### Aim of the exercise
Where pictures appear, omit them, and copy exactly only the lines from the start of the listing through the line containing "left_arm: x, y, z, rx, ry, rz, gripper", both included.

-- -- --

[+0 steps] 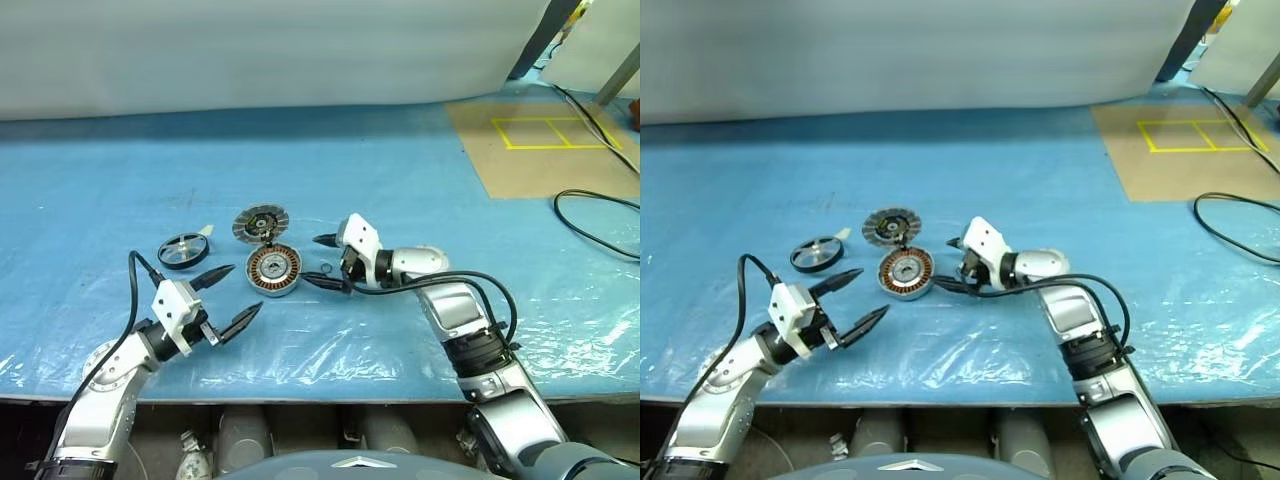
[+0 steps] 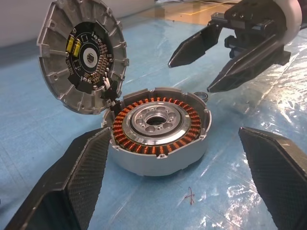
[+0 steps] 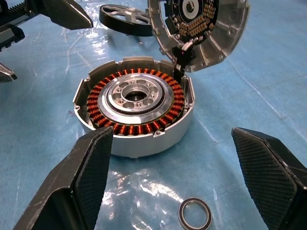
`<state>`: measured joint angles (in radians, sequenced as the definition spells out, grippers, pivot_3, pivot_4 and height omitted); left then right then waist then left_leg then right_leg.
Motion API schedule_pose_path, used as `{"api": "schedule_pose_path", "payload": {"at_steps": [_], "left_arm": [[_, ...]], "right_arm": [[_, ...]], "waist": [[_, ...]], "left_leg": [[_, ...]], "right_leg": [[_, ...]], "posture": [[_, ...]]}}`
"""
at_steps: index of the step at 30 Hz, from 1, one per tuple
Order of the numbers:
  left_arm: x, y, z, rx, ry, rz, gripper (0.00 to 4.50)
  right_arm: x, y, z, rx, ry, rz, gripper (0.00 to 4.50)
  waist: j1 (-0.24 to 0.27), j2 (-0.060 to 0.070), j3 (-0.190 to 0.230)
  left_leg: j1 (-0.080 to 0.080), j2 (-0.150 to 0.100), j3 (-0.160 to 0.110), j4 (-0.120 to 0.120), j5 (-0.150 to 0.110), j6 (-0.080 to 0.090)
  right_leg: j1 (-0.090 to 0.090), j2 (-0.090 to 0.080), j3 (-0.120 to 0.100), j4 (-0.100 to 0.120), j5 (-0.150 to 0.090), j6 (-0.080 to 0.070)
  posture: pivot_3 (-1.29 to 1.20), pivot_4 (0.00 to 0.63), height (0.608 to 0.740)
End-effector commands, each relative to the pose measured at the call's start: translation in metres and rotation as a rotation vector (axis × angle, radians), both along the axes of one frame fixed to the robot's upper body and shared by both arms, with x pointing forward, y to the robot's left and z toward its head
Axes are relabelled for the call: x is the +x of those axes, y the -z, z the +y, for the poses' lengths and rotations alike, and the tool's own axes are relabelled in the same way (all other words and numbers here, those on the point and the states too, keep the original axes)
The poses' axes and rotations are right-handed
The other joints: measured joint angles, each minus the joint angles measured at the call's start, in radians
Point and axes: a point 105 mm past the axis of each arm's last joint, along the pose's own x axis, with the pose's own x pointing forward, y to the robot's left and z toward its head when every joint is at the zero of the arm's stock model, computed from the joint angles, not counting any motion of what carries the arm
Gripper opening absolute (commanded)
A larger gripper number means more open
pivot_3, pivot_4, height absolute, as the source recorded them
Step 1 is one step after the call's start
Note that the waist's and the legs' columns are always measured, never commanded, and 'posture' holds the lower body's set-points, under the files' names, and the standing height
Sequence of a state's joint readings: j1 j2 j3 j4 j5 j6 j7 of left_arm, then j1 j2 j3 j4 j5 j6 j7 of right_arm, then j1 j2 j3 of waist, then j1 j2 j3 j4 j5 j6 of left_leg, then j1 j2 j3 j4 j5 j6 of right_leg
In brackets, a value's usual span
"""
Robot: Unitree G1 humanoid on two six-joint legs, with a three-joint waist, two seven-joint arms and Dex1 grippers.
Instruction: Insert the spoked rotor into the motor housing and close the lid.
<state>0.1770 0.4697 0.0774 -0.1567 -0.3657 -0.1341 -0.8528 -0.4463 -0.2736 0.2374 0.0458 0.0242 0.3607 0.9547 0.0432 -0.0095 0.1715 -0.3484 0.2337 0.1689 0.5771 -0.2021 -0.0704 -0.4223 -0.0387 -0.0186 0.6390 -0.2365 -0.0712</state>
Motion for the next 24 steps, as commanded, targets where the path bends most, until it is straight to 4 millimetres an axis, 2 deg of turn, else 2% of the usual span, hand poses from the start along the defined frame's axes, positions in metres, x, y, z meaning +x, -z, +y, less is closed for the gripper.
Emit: {"api": "schedule_pose_path", "payload": {"at_steps": [1, 9, 20, 23, 24], "left_arm": [[-0.001, -0.004, -0.003, -0.012, 0.015, -0.019, 4.5], [0.0, -0.005, -0.005, -0.014, 0.02, -0.017, 4.5], [0.0, -0.009, -0.005, -0.005, 0.019, -0.015, 4.5], [0.0, -0.01, -0.005, -0.003, 0.018, -0.016, 4.5], [0.0, -0.01, -0.005, -0.002, 0.018, -0.017, 4.5]], "right_arm": [[-0.001, -0.002, -0.01, -0.01, 0.004, -0.05, 4.16], [0.004, 0.016, -0.028, -0.072, 0.043, -0.031, 4.16], [-0.005, 0.035, -0.023, -0.104, 0.015, 0.029, 4.16], [-0.006, 0.042, -0.025, -0.135, 0.016, 0.038, 3.58], [-0.006, 0.043, -0.026, -0.14, 0.016, 0.042, 3.26]], "waist": [[0.001, 0.0, 0.0], [0.0, 0.0, 0.0], [0.001, 0.0, 0.0], [0.001, 0.0, 0.0], [0.001, 0.0, 0.0]], "left_leg": [[0.0, 0.0, 0.0, 0.0, 0.0, 0.0], [0.0, 0.0, 0.0, 0.0, 0.0, 0.0], [-0.001, -0.001, 0.0, 0.0, 0.0, 0.0], [0.0, -0.001, 0.0, 0.0, 0.0, 0.0], [0.0, -0.001, 0.0, 0.0, 0.0, 0.0]], "right_leg": [[0.0, 0.0, 0.0, 0.0, 0.0, 0.0], [0.0, 0.0, 0.0, 0.0, 0.0, 0.0], [0.0, 0.0, 0.0, -0.001, 0.0, 0.0], [0.0, 0.0, 0.0, -0.001, 0.0, 0.0], [0.0, 0.0, 0.0, -0.001, 0.0, 0.0]], "posture": [[0.0, 0.15, 0.74], [0.0, 0.15, 0.74], [0.0, 0.15, 0.74], [0.0, 0.15, 0.74], [0.0, 0.15, 0.74]]}}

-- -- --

### Result of this task
[+0 steps] 
[+0 steps] 
[+0 steps] 
`<state>`: measured joint angles (in radians, sequenced as the definition spells out, grippers, pivot_3, pivot_4 and height omitted); left then right then waist then left_leg then right_leg.
Motion API schedule_pose_path, used as `{"api": "schedule_pose_path", "payload": {"at_steps": [_], "left_arm": [[_, ...]], "right_arm": [[_, ...]], "waist": [[_, ...]], "left_leg": [[_, ...]], "right_leg": [[_, ...]], "posture": [[_, ...]]}}`
"""
at_steps: index of the step at 30 Hz, from 1, one per tuple
Order of the numbers:
  left_arm: x, y, z, rx, ry, rz, gripper (0.00 to 4.50)

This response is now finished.